New artists’ organisations were established including Graphic Studio Dublin, Independent Artists, Group 65 and the New Artists Group. As a response to the changing times, in 1964 the Irish Exhibition of Living Art initiated the Carroll’s Prize for young artists. New venues opened such as the Exhibition Hall at Trinity College and Project Arts Centre, which began as a three week festival at the Gate Theatre in 1966. The Arts Council of Ireland founded a collection of contemporary Irish art and actively promoted touring exhibitions.
Many of the works in this exhibition were presented by the Contemporary Irish Art Society, which was one initiative that sought to provide greater support for artists, who continued to face economic challenges. The Society was established in 1962 to develop artistic patronage and its members purchased many works for The Hugh Lane (then known as the Municipal Gallery of Modern Art). Until 1991 when the Irish Museum of Modern Art was established, this was the sole national collection of modern art in Ireland. However it did not have a purchasing budget until 1969, when Dublin Corporation (now Dublin City Council) contributed to the cost of Joseph Albers’ Homage to the Square – Aglow, which was presented by the Friends of the National Collections of Ireland. Throughout the 1960s under the leadership of the former curators of the gallery, James White (1961-64) followed by Ethna Waldron (1965-90), The Hugh Lane was re-invigorated with ambitious international exhibitions and education programmes.

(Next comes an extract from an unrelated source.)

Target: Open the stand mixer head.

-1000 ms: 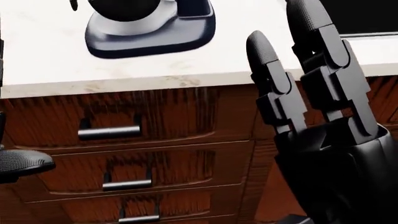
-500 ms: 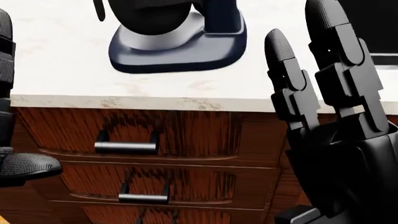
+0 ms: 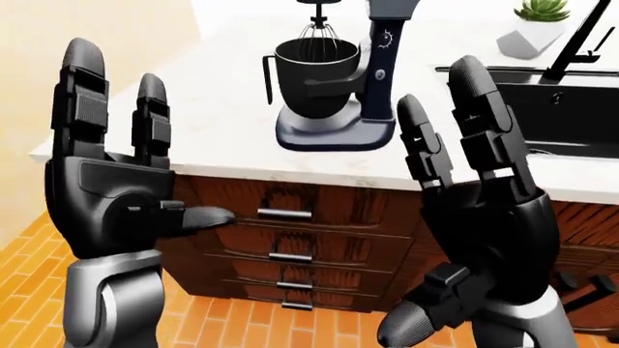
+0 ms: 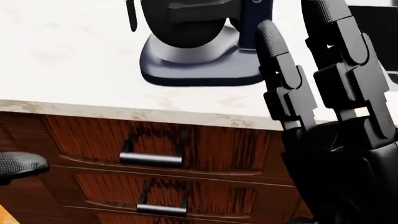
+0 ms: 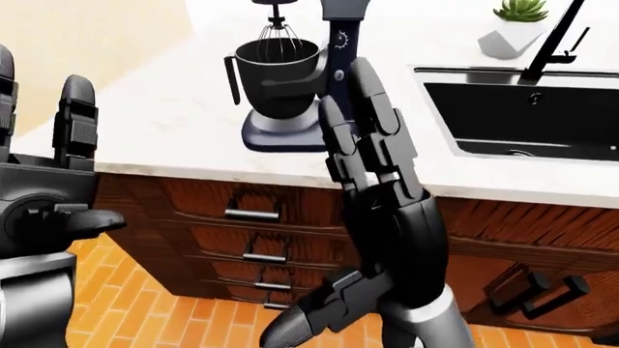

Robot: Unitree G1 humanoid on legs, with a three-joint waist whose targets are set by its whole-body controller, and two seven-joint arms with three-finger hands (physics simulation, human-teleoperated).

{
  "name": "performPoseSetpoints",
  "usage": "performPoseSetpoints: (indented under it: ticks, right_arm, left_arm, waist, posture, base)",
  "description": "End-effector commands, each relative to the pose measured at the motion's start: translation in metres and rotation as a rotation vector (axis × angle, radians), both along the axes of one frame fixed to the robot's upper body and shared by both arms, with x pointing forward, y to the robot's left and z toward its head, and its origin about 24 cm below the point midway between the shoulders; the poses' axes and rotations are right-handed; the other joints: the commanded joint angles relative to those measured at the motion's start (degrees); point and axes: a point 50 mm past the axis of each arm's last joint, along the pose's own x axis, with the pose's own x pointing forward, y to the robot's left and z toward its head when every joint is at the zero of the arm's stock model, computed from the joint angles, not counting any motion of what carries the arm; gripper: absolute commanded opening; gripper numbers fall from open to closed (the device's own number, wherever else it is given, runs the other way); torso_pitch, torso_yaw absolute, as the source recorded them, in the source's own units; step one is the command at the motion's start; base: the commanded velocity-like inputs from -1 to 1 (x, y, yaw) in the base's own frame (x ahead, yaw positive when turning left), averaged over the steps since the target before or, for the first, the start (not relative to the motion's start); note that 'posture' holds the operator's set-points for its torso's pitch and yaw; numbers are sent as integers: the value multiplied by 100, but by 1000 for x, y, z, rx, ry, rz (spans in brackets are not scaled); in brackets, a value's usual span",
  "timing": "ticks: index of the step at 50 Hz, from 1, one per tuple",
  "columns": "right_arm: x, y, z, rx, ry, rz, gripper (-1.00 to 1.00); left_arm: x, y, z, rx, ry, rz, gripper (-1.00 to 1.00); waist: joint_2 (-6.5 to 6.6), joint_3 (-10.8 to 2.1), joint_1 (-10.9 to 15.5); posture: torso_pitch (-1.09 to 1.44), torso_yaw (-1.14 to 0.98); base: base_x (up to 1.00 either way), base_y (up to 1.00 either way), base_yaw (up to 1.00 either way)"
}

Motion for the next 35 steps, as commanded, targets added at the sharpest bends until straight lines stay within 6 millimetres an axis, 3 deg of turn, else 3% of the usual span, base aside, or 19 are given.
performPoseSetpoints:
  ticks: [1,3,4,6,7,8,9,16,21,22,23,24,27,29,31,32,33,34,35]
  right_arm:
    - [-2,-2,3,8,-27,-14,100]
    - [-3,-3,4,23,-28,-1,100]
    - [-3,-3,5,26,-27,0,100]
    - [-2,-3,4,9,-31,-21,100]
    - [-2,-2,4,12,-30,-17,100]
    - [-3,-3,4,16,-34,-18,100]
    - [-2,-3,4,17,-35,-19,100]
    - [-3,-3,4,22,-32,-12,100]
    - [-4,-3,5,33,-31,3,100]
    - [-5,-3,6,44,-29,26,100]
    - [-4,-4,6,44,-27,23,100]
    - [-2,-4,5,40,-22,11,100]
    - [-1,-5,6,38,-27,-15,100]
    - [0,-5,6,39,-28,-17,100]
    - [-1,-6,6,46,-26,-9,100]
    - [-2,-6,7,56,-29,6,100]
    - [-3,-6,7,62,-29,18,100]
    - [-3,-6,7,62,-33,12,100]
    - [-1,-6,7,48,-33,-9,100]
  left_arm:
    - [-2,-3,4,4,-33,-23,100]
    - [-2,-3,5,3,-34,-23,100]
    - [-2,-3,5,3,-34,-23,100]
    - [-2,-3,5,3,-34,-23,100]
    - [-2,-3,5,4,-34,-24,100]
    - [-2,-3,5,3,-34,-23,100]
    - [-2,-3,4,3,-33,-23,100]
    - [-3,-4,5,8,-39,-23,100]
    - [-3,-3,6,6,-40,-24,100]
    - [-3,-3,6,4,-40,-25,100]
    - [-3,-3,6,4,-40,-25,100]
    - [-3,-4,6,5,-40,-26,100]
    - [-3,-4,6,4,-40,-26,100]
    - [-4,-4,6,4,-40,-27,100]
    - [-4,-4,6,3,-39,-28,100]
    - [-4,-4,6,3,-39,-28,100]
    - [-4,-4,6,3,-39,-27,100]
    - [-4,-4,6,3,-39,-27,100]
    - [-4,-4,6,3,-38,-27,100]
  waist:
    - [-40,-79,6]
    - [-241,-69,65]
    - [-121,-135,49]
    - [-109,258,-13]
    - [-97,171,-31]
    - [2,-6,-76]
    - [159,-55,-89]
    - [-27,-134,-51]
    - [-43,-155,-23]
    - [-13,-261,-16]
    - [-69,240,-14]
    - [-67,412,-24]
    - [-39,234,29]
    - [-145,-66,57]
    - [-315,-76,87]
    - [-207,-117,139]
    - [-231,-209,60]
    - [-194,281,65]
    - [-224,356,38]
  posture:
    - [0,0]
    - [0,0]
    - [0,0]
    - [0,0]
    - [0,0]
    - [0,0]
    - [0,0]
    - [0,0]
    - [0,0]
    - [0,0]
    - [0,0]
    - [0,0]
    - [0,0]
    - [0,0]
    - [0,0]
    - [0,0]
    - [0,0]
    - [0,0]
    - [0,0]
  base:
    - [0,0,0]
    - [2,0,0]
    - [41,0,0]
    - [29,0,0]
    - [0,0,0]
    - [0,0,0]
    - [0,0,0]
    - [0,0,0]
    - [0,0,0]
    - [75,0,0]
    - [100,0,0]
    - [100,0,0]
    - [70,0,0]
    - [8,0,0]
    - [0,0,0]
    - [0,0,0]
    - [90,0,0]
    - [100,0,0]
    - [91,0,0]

Abroad, Irish artists exhibited at international venues such as the Guggenheim Award in New York, the Paris Biennale and the Venice Biennale. The outstanding series of exhibitions of international contemporary art known as ROSC began in Dublin in 1967. The decade culminated in significant travelling exhibitions of Irish art overseas including Modern Irish Painting which toured Scandinavia, Germany and England from 1969 to 1971, and The Irish Imagination 1959-1971, curated by Brian O’Doherty and shown as part of ROSC ‘71 before touring the United States.